Could you copy, exactly as written, every line from the first line of the records through the one containing "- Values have"?

THE INPUT:

********************

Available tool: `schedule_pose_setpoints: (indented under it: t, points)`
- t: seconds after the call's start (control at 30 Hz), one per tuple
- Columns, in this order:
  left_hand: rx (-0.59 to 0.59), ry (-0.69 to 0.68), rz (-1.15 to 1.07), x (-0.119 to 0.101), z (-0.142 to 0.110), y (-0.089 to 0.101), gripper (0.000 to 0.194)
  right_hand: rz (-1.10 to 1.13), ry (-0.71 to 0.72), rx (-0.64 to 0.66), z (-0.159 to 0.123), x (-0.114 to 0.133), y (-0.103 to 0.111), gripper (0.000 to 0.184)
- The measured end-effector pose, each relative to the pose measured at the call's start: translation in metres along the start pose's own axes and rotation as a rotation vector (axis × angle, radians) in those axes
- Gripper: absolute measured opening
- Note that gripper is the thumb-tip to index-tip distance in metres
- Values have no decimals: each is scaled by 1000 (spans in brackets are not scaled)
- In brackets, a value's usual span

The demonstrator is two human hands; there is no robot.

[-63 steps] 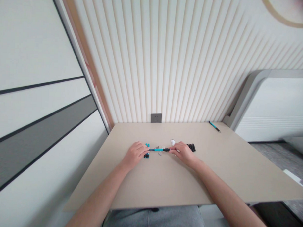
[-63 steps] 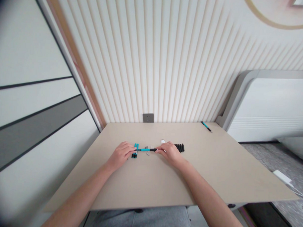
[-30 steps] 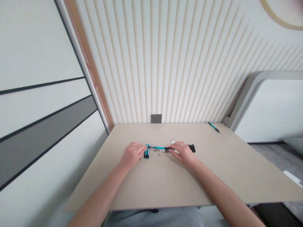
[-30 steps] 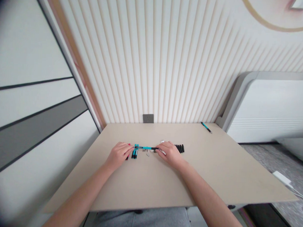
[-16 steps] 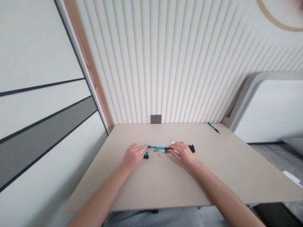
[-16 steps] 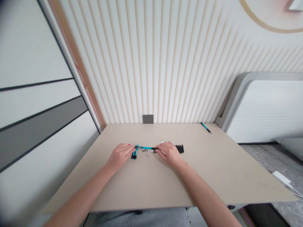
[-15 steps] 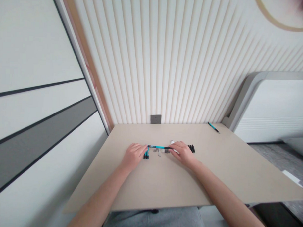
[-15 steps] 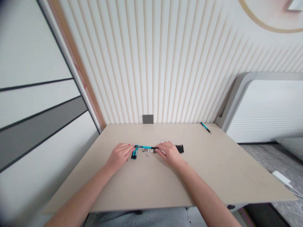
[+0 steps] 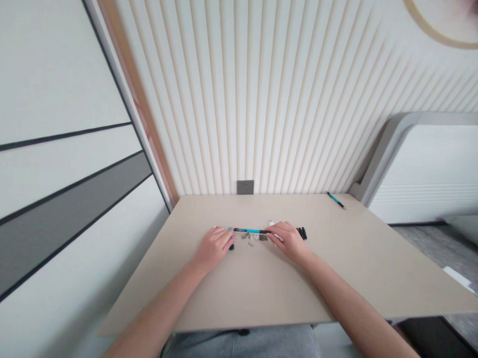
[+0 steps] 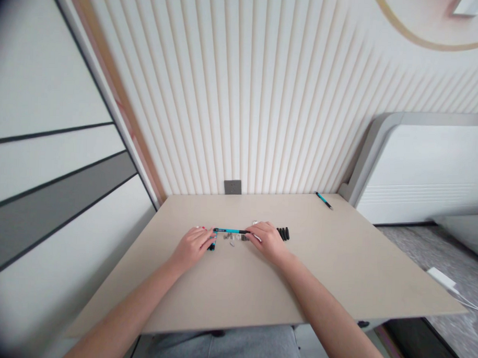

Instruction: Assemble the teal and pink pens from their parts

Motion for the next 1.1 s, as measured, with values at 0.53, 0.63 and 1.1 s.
schedule_pose_setpoints:
  t: [0.53, 0.63, 1.1]
  points:
    - [-8, 72, -182, 13, 1, 15, 35, -6, 0, -4, 3, 6, 6, 21]
    - [22, 31, -181, 10, 2, 11, 26, 11, 14, 21, 3, 7, 4, 20]
    - [-16, 66, -206, 9, 2, 13, 31, 18, 11, 34, 2, -5, 5, 22]
Point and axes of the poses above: each hand's wrist, its own z-axis towards the middle knuckle, its own y-axis out of the back of the hand, x = y × z, the point moved 2 cm from there along z, towards the middle knuckle, and after that the axes turned 4 degrees about x, right-handed, at the moved point
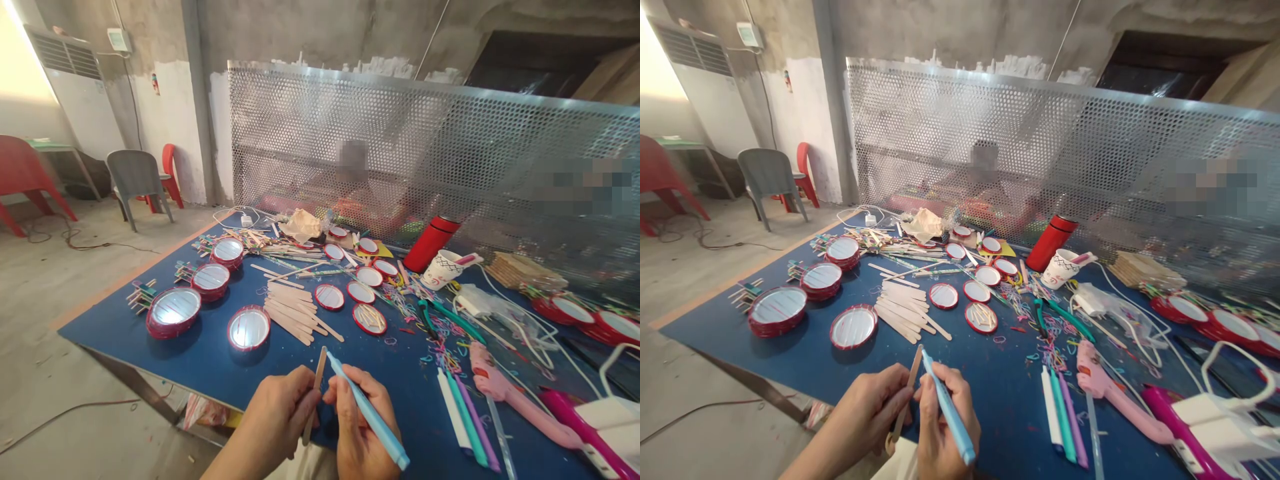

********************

ANSWER SPACE:
Available tool: `schedule_pose_setpoints: (indented under it: t, points)`
- t: seconds after the call's start (control at 30 Hz), one per tuple
- Columns, in this order:
  left_hand: rx (-0.59 to 0.59), ry (-0.69 to 0.68), rz (-1.15 to 1.07), x (-0.119 to 0.101), z (-0.142 to 0.110), y (-0.089 to 0.101), gripper (0.000 to 0.194)
  right_hand: rz (-1.10 to 1.13), ry (-0.71 to 0.72), rx (-0.64 to 0.66), z (-0.159 to 0.123), x (-0.114 to 0.133), y (-0.103 to 0.111), gripper (0.000 to 0.184)
- The measured end-effector pose, each relative to the pose measured at the call's start: translation in metres along the start pose's own axes and rotation as a rotation vector (axis × angle, radians) in those axes
- Gripper: absolute measured opening
- Note that gripper is the thumb-tip to index-tip distance in metres
- Values have no decimals: each is scaled by 1000 (spans in brackets are not scaled)

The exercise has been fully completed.